■ ASSIGNED TASK
Select and reproduce each line of the listing below that bears the string "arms".

■ COLLECTED DATA
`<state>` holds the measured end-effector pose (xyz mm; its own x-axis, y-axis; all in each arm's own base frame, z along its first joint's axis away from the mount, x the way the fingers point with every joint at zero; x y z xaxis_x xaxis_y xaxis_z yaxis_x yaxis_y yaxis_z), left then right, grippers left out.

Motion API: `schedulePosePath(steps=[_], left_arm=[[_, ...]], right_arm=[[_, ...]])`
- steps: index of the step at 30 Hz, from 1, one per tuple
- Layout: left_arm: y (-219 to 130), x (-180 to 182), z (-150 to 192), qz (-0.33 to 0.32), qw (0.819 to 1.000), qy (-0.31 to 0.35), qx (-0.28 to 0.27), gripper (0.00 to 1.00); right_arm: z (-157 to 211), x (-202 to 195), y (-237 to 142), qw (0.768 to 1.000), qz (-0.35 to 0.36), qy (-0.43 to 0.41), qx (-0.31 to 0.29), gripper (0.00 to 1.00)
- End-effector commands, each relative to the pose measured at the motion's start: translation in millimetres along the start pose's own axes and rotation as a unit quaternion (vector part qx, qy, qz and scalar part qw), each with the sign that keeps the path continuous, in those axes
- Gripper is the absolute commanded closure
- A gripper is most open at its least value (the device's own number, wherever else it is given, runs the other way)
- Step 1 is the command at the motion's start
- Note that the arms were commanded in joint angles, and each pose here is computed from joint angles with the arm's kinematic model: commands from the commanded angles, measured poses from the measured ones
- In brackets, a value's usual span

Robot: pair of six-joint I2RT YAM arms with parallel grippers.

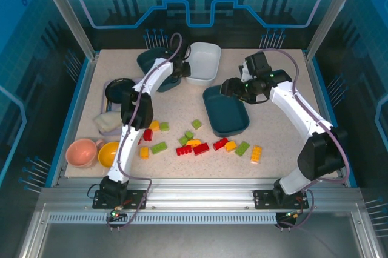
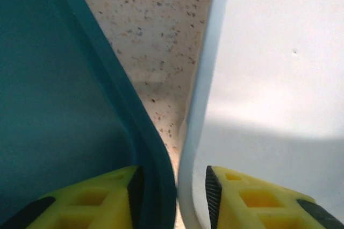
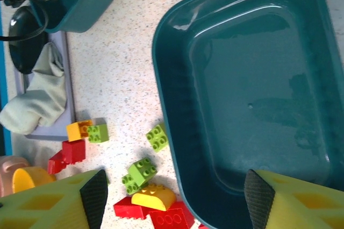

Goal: Sort the legos into containers by color

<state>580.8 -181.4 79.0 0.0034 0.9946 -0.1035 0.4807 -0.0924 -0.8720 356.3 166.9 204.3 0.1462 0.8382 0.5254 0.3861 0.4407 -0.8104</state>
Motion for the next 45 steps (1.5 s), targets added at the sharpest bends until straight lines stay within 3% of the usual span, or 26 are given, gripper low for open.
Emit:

■ SOLVED EXERCISE
- Note that the arms were commanded in joint angles, and each pose here is computed from joint angles with the arm's kinematic model: commands from the commanded angles, measured poses from the measured ones
Robot: pair of six-joint I2RT YAM arms with parallel grippers.

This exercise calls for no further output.